In the records below, find the line containing "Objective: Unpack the" and the line containing "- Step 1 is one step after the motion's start"; please repeat exactly the lines from one to the other, both included, and nothing more.
┌──
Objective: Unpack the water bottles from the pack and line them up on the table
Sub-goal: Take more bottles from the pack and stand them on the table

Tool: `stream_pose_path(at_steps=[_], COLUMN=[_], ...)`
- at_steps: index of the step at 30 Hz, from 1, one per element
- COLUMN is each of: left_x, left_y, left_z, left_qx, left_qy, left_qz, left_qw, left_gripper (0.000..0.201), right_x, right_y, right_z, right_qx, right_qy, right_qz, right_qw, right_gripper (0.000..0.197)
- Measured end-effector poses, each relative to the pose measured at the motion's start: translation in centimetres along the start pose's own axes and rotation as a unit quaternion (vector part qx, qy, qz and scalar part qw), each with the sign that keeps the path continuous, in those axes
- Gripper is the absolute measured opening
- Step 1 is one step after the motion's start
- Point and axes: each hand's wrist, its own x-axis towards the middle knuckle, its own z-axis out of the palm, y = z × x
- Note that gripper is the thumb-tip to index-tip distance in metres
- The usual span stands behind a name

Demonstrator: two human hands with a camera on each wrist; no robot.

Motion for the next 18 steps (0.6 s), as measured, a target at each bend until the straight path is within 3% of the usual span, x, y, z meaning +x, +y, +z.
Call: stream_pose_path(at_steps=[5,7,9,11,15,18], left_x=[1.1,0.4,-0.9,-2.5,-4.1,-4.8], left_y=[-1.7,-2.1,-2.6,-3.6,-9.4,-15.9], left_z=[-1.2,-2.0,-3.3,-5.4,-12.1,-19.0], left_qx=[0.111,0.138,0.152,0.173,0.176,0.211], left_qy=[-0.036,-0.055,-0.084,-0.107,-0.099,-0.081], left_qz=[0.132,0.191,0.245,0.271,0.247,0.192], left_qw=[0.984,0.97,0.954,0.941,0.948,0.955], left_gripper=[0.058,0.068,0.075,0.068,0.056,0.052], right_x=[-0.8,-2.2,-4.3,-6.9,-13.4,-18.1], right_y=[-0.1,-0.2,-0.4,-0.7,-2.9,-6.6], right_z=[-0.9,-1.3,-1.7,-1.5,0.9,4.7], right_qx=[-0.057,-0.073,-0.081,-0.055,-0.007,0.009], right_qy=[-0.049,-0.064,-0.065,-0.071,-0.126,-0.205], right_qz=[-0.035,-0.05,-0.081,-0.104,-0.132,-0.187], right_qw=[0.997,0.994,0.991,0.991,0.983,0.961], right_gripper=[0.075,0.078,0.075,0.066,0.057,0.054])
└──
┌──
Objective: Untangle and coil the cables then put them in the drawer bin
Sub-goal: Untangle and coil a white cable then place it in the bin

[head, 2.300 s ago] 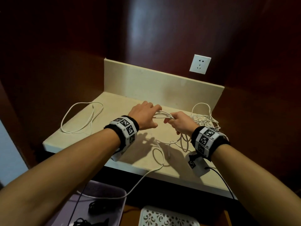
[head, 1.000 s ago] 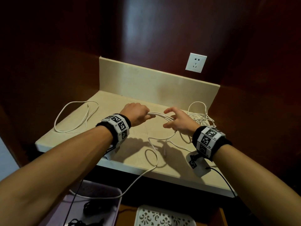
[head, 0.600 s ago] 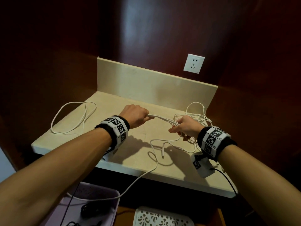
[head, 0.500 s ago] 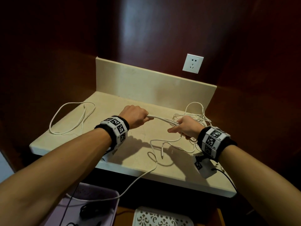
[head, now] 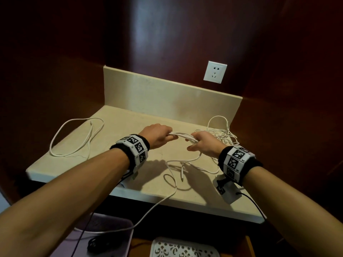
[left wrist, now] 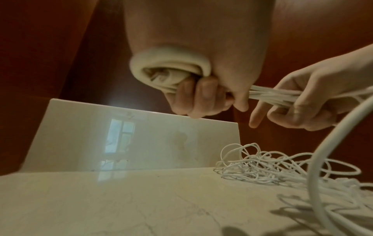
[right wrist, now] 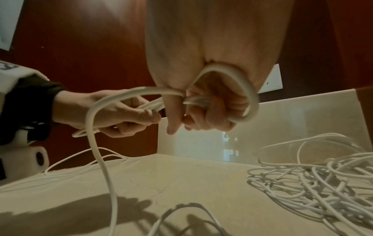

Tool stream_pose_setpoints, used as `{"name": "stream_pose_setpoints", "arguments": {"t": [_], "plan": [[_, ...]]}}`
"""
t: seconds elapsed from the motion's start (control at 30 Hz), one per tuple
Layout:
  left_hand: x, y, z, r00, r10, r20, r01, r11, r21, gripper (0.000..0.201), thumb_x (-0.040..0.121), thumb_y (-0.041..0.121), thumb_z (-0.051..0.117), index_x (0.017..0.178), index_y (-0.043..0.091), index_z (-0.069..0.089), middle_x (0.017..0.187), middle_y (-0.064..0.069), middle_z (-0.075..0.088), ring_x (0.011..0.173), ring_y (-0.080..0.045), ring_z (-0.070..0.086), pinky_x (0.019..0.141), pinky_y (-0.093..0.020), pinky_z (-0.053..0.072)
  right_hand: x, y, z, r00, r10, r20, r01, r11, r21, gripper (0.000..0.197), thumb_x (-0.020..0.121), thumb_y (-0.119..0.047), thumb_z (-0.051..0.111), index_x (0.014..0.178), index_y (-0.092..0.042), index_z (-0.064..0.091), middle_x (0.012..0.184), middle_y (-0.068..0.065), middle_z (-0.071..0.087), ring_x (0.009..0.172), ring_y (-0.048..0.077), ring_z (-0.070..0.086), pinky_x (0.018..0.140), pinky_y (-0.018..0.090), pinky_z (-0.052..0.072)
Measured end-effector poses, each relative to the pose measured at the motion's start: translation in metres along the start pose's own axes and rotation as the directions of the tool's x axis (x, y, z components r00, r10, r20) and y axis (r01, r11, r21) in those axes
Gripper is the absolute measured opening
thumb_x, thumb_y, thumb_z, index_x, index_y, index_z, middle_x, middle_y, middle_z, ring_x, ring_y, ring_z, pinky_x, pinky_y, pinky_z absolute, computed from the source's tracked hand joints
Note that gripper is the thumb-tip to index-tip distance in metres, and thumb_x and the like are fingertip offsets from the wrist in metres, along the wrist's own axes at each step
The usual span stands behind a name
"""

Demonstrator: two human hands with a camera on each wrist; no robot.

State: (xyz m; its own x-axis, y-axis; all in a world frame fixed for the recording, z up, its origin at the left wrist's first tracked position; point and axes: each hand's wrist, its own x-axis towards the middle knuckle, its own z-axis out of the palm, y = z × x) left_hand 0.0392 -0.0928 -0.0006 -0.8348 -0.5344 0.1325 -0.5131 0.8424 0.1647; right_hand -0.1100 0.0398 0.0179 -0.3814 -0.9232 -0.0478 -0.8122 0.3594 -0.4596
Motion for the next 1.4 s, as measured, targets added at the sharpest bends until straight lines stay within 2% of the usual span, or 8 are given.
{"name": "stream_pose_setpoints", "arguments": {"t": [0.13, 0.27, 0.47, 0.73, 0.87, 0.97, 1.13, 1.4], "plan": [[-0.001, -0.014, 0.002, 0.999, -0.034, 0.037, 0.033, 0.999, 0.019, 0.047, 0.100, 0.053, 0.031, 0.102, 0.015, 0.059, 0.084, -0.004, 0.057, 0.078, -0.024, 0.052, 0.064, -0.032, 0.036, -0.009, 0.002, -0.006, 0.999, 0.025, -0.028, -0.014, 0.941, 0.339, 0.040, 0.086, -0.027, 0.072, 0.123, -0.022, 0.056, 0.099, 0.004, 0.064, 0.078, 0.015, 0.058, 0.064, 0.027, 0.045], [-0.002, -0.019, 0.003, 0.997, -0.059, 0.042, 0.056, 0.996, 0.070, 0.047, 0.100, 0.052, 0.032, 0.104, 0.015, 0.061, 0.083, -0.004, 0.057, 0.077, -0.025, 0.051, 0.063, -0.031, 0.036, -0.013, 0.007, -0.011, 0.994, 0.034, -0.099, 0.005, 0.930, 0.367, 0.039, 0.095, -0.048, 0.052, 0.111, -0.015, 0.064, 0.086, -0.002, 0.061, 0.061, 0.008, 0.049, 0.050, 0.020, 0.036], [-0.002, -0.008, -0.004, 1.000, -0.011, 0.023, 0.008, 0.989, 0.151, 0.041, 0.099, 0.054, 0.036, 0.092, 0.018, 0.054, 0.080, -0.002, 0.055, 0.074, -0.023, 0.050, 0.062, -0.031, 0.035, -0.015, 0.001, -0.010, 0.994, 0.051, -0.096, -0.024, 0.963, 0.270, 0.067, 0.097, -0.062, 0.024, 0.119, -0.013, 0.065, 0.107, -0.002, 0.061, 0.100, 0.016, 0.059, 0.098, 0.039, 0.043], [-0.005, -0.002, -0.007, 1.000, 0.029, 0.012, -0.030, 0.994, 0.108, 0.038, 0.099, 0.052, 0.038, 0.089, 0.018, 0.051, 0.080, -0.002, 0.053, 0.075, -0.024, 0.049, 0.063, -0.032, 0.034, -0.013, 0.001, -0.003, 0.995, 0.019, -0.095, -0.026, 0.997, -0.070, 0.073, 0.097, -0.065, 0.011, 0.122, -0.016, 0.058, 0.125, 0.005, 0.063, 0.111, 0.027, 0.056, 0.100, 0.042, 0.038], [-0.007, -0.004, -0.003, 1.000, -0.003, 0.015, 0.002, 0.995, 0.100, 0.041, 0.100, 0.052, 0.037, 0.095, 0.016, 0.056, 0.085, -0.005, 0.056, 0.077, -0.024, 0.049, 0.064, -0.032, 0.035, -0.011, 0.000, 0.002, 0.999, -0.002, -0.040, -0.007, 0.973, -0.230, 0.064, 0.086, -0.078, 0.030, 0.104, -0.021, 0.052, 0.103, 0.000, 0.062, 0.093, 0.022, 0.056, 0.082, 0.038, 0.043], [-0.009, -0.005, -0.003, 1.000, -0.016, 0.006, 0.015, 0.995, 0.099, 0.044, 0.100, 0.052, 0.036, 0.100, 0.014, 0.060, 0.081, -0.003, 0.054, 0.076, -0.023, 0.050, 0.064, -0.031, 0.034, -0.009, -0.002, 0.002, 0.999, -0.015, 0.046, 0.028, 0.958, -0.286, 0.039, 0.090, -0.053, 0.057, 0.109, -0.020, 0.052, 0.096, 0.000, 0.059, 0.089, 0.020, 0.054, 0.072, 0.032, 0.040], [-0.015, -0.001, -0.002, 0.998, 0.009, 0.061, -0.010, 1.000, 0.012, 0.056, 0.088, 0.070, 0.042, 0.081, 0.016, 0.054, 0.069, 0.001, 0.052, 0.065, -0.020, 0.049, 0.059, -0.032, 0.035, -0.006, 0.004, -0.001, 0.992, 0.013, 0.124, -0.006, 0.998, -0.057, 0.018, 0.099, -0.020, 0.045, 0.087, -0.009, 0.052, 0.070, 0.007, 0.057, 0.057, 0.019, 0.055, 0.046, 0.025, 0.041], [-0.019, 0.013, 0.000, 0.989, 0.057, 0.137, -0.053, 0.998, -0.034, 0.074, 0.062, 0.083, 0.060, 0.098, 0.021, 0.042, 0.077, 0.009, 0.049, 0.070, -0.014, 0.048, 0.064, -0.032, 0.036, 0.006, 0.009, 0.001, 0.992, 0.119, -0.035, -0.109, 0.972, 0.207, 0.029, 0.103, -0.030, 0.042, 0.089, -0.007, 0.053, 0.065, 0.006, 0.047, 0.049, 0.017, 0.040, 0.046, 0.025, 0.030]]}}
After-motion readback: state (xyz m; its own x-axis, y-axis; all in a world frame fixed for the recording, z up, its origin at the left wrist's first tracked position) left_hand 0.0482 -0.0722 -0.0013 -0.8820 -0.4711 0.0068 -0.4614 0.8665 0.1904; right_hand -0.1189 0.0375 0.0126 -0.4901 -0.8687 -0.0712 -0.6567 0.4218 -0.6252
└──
RESULT
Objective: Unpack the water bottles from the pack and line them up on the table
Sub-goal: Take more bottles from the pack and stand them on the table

Tool: `stream_pose_path(at_steps=[_], COLUMN=[_], ...)`
- at_steps: index of the step at 30 Hz, from 1, one per element
- COLUMN is each of: left_x, left_y, left_z, left_qx, left_qy, left_qz, left_qw, left_gripper (0.000..0.201), right_x, right_y, right_z, right_qx, right_qy, right_qz, right_qw, right_gripper (0.000..0.197)
- Measured end-effector poses, each relative to the pose measured at the motion's start: translation in centimetres along the start pose's own axes and rotation as a unit quaternion (vector part qx, qy, qz and scalar part qw), each with the sign that keeps the path continuous, in those axes
- Gripper is the absolute measured opening
- Step 1 is one step after the motion's start

With this, the answer is finished.